Source material
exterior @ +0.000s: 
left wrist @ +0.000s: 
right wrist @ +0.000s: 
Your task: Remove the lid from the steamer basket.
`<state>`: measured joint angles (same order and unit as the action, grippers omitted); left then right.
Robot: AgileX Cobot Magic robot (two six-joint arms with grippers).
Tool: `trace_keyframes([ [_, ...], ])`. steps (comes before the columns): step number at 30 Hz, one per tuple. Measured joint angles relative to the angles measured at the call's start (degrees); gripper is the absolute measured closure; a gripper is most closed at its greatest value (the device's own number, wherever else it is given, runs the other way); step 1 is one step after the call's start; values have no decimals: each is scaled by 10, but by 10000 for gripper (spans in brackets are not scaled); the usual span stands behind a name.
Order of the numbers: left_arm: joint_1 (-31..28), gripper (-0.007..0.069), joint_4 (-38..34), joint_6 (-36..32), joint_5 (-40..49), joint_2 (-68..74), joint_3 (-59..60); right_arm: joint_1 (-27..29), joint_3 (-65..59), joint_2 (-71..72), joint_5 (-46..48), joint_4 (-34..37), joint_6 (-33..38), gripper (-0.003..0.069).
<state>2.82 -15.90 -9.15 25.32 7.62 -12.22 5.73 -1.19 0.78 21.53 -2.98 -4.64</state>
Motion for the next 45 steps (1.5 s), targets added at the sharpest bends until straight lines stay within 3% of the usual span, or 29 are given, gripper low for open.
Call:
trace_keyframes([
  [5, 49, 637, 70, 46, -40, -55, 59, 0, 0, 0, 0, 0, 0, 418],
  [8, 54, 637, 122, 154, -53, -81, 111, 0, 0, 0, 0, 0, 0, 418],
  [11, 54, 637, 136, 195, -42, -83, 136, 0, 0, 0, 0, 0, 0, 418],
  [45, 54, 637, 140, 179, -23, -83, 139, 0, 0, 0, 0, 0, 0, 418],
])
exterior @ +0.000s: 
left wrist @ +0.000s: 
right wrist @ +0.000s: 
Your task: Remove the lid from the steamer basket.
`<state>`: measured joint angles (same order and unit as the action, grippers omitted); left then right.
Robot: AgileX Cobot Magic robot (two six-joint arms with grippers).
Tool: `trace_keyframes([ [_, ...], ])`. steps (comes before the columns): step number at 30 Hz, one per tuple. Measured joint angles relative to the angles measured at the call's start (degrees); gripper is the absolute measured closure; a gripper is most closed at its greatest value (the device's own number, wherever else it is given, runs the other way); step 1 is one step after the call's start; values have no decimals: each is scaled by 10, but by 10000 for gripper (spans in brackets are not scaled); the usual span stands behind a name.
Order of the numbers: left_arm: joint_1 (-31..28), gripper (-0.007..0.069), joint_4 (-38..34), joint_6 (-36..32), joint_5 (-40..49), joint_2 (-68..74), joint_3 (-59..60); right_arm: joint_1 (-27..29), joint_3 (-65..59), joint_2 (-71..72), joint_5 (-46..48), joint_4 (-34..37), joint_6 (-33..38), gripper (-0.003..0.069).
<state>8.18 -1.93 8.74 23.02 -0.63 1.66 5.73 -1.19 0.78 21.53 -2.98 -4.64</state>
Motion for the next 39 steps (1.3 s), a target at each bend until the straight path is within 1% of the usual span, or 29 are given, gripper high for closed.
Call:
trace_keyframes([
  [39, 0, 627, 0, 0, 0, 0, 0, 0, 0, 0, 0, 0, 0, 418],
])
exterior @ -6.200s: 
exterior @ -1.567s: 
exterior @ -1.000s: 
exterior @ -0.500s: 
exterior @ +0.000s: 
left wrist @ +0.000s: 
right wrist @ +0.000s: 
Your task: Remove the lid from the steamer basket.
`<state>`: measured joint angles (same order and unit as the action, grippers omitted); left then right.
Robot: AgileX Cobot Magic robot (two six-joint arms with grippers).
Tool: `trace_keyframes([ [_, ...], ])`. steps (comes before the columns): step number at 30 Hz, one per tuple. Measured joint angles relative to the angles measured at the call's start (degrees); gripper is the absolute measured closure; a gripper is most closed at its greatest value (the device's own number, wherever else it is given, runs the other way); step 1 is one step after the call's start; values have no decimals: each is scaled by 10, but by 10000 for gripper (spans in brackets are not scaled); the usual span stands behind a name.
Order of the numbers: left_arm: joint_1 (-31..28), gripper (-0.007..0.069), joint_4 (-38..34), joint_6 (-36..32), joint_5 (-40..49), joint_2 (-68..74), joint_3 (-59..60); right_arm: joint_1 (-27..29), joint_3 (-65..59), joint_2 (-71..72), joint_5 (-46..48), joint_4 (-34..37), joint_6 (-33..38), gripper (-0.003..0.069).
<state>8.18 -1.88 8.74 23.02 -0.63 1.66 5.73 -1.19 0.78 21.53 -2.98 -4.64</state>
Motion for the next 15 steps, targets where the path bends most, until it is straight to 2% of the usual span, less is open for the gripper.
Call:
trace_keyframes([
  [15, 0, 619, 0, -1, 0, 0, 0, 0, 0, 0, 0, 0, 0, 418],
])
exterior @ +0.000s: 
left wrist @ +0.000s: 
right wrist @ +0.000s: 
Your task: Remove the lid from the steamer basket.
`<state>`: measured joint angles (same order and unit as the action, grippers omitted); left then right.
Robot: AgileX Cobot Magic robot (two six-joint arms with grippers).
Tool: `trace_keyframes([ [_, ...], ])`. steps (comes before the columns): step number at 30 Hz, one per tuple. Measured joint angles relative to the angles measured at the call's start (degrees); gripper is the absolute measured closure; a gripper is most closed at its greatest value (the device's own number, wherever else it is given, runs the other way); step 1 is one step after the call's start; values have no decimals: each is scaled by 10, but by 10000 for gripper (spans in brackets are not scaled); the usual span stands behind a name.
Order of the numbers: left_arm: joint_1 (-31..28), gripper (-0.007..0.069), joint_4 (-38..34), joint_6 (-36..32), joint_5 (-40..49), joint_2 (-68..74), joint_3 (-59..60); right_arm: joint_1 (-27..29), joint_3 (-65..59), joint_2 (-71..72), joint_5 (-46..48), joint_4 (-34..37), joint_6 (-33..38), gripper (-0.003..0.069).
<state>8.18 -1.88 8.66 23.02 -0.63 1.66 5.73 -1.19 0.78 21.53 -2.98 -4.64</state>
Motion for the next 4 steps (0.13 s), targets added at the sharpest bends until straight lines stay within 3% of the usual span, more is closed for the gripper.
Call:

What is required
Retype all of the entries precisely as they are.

Answer to the problem
exterior @ +0.000s: 
left wrist @ +0.000s: 
right wrist @ +0.000s: 
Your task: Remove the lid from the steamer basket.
`<state>`: measured joint angles (same order and unit as the action, grippers omitted); left then right.
Robot: AgileX Cobot Magic robot (two six-joint arms with grippers).
Tool: `trace_keyframes([ [_, ...], ])`. steps (comes before the columns): step number at 30 Hz, one per tuple. Measured joint angles relative to the angles measured at the call's start (degrees); gripper is the absolute measured closure; a gripper is most closed at its greatest value (the device's own number, wherever else it is given, runs the other way); step 1 is one step after the call's start; values have no decimals: each is scaled by 10, but by 10000 for gripper (spans in brackets are not scaled); the usual span stands behind a name.
Order of the numbers: left_arm: joint_1 (-31..28), gripper (-0.007..0.069), joint_4 (-38..34), joint_6 (-36..32), joint_5 (-40..49), joint_2 (-68..74), joint_3 (-59..60); right_arm: joint_1 (-27..29), joint_3 (-65..59), joint_2 (-71..72), joint_5 (-46..48), joint_4 (-34..37), joint_6 (-33..38), gripper (-0.003..0.069).
<state>2.82 -15.90 -9.15 25.32 7.62 -12.22 5.73 -1.19 0.78 21.53 -2.98 -4.64</state>
Motion for the next 45 steps (1.5 s), targets added at the sharpest bends until straight lines stay within 3% of the usual span, or 29 are given, gripper low for open.
Call:
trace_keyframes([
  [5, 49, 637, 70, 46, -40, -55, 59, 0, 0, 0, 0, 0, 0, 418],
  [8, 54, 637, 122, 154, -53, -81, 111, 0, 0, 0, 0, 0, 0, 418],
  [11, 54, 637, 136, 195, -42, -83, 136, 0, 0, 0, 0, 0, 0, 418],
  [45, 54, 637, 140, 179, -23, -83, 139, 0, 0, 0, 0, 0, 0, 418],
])
exterior @ +0.000s: 
left wrist @ +0.000s: 
right wrist @ +0.000s: 
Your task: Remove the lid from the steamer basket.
`<state>`: measured joint angles (same order and unit as the action, grippers omitted); left then right.
Robot: AgileX Cobot Magic robot (two six-joint arms with grippers).
Tool: `trace_keyframes([ [_, ...], ])`. steps (comes before the columns): step number at 30 Hz, one per tuple. Measured joint angles relative to the angles measured at the call's start (degrees); gripper is the absolute measured closure; a gripper is most closed at its greatest value (the device's own number, wherever else it is given, runs the other way); step 1 is one step after the call's start; values have no decimals: each is scaled by 10, but by 10000 for gripper (spans in brackets are not scaled); the usual span stands behind a name.
Order of the numbers: left_arm: joint_1 (-31..28), gripper (-0.007..0.069), joint_4 (-38..34), joint_6 (-36..32), joint_5 (-40..49), joint_2 (-68..74), joint_3 (-59..60); right_arm: joint_1 (-27..29), joint_3 (-65..59), joint_2 (-71..72), joint_5 (-46..48), joint_4 (-34..37), joint_6 (-33..38), gripper (-0.003..0.069).
<state>8.18 -1.93 8.74 23.02 -0.63 1.66 5.73 -1.19 0.78 21.53 -2.98 -4.64</state>
Motion for the next 39 steps (1.3 s), a target at each bend until the straight path is within 1% of the usual span, or 29 are given, gripper high for closed.
Call:
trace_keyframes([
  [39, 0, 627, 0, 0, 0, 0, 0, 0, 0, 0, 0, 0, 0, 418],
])
exterior @ -6.200s: 
exterior @ -1.567s: 
exterior @ -1.000s: 
exterior @ -0.500s: 
exterior @ +0.000s: 
left wrist @ +0.000s: 
right wrist @ +0.000s: 
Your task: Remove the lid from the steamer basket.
`<state>`: measured joint angles (same order and unit as the action, grippers omitted); left then right.
Robot: AgileX Cobot Magic robot (two six-joint arms with grippers).
Tool: `trace_keyframes([ [_, ...], ])`. steps (comes before the columns): step number at 30 Hz, one per tuple. Measured joint angles relative to the angles measured at the call's start (degrees); gripper is the absolute measured closure; a gripper is most closed at its greatest value (the device's own number, wherever else it is given, runs the other way); step 1 is one step after the call's start; values have no decimals: each is scaled by 10, but by 10000 for gripper (spans in brackets are not scaled); the usual span stands behind a name.
Order of the numbers: left_arm: joint_1 (-31..28), gripper (-0.007..0.069), joint_4 (-38..34), joint_6 (-36..32), joint_5 (-40..49), joint_2 (-68..74), joint_3 (-59..60); right_arm: joint_1 (-27..29), joint_3 (-65..59), joint_2 (-71..72), joint_5 (-46..48), joint_4 (-34..37), joint_6 (-33..38), gripper (-0.003..0.069).
<state>8.18 -1.88 8.74 23.02 -0.63 1.66 5.73 -1.19 0.78 21.53 -2.98 -4.64</state>
Motion for the next 15 steps, targets where the path bends most, until it is straight to 2% of the usual span, less is open for the gripper.
Call:
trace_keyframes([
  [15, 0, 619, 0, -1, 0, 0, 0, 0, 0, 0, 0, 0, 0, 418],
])
exterior @ +0.000s: 
left wrist @ +0.000s: 
right wrist @ +0.000s: 
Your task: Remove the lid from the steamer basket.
`<state>`: measured joint angles (same order and unit as the action, grippers omitted); left then right.
Robot: AgileX Cobot Magic robot (two six-joint arms with grippers).
Tool: `trace_keyframes([ [_, ...], ])`. steps (comes before the columns): step number at 30 Hz, one per tuple. Measured joint angles relative to the angles measured at the call's start (degrees); gripper is the absolute measured closure; a gripper is most closed at its greatest value (the device's own number, wherever else it is given, runs the other way); step 1 is one step after the call's start; values have no decimals: each is scaled by 10, but by 10000 for gripper (spans in brackets are not scaled); the usual span stands behind a name.
Order of the numbers: left_arm: joint_1 (-31..28), gripper (-0.007..0.069), joint_4 (-38..34), joint_6 (-36..32), joint_5 (-40..49), joint_2 (-68..74), joint_3 (-59..60); right_arm: joint_1 (-27..29), joint_3 (-65..59), joint_2 (-71..72), joint_5 (-46..48), joint_4 (-34..37), joint_6 (-33..38), gripper (-0.003..0.069).
<state>8.18 -1.88 8.66 23.02 -0.63 1.66 5.73 -1.19 0.78 21.53 -2.98 -4.64</state>
Motion for the next 4 steps (0.13 s), targets added at the sharpest bends until straight lines stay within 3% of the usual span, more is closed for the gripper.
Call:

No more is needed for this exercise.